**REQUIRED ACTION**
Search the data below for the string "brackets" and copy all lines where it shows up.

• • • • •

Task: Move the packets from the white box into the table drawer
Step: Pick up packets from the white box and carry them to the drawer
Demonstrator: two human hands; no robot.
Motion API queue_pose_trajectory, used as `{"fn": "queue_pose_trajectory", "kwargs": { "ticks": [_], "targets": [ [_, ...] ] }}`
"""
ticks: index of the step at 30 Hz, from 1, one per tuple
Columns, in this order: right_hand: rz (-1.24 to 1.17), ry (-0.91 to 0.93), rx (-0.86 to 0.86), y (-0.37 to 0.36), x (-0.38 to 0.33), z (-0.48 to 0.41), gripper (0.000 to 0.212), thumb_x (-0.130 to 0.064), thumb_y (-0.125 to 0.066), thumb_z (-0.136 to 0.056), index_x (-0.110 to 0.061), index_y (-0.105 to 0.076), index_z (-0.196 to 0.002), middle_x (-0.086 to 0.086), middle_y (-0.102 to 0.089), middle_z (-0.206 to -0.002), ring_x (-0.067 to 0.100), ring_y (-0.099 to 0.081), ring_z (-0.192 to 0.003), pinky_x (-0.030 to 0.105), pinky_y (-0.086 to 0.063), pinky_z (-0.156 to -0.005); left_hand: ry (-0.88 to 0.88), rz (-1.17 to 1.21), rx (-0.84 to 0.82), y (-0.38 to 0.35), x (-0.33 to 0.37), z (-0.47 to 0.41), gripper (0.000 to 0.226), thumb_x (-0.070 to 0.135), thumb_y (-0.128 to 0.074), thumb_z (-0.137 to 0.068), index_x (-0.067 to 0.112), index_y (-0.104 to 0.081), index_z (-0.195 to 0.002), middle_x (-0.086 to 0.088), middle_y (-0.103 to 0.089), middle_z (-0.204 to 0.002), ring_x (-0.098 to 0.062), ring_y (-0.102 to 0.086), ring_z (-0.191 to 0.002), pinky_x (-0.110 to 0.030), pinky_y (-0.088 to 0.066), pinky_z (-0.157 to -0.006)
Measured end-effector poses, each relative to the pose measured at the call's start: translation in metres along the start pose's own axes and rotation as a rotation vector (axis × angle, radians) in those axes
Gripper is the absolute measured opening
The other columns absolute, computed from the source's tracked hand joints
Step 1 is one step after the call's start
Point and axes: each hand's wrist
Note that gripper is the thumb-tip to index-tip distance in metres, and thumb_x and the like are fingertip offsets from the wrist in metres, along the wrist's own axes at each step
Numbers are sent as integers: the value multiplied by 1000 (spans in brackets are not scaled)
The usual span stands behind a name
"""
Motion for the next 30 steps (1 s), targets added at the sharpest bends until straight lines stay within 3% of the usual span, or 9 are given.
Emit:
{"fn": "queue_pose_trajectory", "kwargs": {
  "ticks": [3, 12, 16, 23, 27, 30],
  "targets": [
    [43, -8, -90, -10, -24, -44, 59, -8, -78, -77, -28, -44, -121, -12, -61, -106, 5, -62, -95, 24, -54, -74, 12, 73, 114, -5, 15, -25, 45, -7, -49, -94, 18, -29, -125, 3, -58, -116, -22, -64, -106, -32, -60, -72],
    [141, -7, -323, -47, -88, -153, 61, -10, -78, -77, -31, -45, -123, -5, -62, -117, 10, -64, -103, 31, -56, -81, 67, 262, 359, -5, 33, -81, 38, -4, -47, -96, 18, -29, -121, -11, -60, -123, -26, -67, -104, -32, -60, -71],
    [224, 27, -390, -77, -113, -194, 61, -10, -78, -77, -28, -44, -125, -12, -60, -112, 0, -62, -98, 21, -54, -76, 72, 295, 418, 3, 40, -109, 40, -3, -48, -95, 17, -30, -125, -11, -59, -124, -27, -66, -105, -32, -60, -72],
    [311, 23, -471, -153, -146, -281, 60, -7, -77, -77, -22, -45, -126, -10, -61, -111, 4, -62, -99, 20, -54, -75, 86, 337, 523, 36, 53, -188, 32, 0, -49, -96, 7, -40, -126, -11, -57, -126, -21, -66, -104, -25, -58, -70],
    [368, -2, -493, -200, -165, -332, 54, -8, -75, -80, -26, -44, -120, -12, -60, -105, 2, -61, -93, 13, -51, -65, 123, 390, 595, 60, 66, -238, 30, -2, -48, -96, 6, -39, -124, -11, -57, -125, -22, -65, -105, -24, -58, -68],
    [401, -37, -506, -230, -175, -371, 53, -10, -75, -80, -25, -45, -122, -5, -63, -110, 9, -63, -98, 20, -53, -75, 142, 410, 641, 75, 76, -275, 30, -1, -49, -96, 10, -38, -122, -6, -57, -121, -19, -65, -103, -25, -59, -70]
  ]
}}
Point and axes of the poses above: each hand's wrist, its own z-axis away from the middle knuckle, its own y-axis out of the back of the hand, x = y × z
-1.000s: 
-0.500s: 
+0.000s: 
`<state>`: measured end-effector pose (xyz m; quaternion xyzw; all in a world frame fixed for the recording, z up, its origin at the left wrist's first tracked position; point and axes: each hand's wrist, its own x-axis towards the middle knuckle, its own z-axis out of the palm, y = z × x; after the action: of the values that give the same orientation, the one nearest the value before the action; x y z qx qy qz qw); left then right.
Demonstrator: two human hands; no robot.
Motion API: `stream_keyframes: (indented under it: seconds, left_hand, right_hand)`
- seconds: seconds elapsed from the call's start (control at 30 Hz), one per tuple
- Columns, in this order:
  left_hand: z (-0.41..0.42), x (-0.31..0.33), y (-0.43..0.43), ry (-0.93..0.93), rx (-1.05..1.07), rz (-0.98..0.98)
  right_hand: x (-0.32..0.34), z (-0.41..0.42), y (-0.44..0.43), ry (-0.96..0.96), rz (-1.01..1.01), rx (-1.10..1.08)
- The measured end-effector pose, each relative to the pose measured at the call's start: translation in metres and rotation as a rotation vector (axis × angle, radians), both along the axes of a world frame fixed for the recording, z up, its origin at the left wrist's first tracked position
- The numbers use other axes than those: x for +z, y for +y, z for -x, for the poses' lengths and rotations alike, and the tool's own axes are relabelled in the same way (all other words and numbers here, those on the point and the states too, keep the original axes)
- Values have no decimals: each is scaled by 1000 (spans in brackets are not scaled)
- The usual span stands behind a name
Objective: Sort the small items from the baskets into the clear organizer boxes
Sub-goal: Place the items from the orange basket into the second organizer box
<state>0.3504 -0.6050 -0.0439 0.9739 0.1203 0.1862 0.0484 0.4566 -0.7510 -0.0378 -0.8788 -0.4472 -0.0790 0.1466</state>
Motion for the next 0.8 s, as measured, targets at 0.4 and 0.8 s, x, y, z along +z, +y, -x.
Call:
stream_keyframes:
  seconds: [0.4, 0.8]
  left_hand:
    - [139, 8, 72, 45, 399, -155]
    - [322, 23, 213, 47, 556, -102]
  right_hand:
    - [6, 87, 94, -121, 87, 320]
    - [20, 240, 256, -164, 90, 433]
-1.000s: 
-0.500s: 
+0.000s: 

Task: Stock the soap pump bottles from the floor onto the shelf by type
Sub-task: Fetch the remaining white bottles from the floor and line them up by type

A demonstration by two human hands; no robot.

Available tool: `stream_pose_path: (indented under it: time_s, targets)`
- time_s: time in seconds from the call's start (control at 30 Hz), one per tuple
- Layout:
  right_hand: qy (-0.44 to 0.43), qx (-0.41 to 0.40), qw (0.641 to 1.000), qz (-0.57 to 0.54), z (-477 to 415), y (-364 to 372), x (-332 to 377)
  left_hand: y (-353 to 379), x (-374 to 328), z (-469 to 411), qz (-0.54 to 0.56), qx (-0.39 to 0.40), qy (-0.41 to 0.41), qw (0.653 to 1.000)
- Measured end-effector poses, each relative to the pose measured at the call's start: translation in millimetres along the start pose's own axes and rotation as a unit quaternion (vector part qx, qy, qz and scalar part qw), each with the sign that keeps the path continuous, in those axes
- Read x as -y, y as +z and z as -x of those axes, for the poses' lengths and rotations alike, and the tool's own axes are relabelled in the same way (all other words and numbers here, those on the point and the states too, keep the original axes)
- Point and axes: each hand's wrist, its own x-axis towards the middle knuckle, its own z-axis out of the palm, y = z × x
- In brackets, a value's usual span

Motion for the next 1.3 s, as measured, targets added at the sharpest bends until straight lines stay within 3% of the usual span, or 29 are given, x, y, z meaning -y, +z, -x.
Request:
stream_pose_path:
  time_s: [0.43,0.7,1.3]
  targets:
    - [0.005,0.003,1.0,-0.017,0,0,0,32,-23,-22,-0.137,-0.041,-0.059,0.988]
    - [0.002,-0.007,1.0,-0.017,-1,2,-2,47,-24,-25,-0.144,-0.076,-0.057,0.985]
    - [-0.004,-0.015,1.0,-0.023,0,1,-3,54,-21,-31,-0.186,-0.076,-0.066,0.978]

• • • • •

**ANSWER BOX**
Numbers are sent as integers: the value multiplied by 1000 (spans in brackets are not scaled)
- Values have no decimals: each is scaled by 1000 (spans in brackets are not scaled)
- In brackets, a value's usual span

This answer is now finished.